• **Exercise directions**:
The records appear below. Report how many of their lines contain the word "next", giving the number alone.
** Data for this exercise follows **
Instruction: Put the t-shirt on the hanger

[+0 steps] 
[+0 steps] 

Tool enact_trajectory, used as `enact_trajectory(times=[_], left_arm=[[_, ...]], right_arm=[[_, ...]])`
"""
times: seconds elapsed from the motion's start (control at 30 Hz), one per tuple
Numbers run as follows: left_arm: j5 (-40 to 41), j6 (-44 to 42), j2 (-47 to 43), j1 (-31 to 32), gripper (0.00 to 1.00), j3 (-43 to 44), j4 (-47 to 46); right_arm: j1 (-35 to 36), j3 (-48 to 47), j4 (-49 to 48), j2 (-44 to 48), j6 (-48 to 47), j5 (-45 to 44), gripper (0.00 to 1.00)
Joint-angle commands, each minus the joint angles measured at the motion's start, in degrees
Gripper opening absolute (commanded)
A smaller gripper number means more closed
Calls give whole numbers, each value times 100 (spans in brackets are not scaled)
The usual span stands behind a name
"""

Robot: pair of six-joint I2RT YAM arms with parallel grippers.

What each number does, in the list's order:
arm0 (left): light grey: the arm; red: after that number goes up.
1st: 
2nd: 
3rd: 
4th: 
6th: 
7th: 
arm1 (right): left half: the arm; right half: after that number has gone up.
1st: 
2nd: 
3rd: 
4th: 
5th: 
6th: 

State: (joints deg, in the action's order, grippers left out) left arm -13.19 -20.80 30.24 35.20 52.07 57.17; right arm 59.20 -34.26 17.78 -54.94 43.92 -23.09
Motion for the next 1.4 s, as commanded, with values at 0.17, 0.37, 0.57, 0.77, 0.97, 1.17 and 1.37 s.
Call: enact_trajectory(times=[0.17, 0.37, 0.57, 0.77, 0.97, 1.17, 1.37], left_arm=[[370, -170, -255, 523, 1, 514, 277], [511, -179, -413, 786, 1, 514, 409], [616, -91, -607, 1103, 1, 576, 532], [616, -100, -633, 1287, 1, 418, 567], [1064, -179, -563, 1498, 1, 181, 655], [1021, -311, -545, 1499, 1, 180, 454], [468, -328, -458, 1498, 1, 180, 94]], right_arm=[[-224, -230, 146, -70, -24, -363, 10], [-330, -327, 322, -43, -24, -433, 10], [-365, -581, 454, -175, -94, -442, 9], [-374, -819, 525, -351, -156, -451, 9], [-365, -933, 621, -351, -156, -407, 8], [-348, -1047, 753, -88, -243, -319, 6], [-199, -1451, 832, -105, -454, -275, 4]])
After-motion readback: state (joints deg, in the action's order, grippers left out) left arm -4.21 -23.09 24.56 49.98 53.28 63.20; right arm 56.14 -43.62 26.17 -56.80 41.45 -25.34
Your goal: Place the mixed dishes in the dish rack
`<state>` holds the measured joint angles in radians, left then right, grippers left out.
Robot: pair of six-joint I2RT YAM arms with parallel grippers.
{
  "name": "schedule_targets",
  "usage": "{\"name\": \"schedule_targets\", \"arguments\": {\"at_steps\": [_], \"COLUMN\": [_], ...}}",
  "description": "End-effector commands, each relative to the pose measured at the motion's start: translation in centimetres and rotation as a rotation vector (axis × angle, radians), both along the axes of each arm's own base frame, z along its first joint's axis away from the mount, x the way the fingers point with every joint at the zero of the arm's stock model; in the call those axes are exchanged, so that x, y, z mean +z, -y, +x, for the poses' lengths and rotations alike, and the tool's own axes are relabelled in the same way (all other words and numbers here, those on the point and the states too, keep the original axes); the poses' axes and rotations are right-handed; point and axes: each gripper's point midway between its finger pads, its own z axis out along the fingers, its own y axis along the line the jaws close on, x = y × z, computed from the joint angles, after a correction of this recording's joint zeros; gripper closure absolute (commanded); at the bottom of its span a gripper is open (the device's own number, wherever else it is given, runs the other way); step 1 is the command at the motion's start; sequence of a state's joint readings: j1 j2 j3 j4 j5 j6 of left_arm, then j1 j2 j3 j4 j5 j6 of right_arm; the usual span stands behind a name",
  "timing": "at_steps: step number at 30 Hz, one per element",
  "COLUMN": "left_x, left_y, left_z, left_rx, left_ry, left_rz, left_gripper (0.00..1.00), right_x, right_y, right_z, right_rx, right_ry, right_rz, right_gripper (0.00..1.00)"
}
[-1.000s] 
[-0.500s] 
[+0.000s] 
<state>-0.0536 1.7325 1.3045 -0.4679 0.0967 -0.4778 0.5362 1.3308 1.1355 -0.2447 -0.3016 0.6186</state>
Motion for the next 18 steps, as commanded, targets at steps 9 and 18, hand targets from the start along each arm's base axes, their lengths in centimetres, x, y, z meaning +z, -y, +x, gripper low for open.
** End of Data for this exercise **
• **Answer area**:
2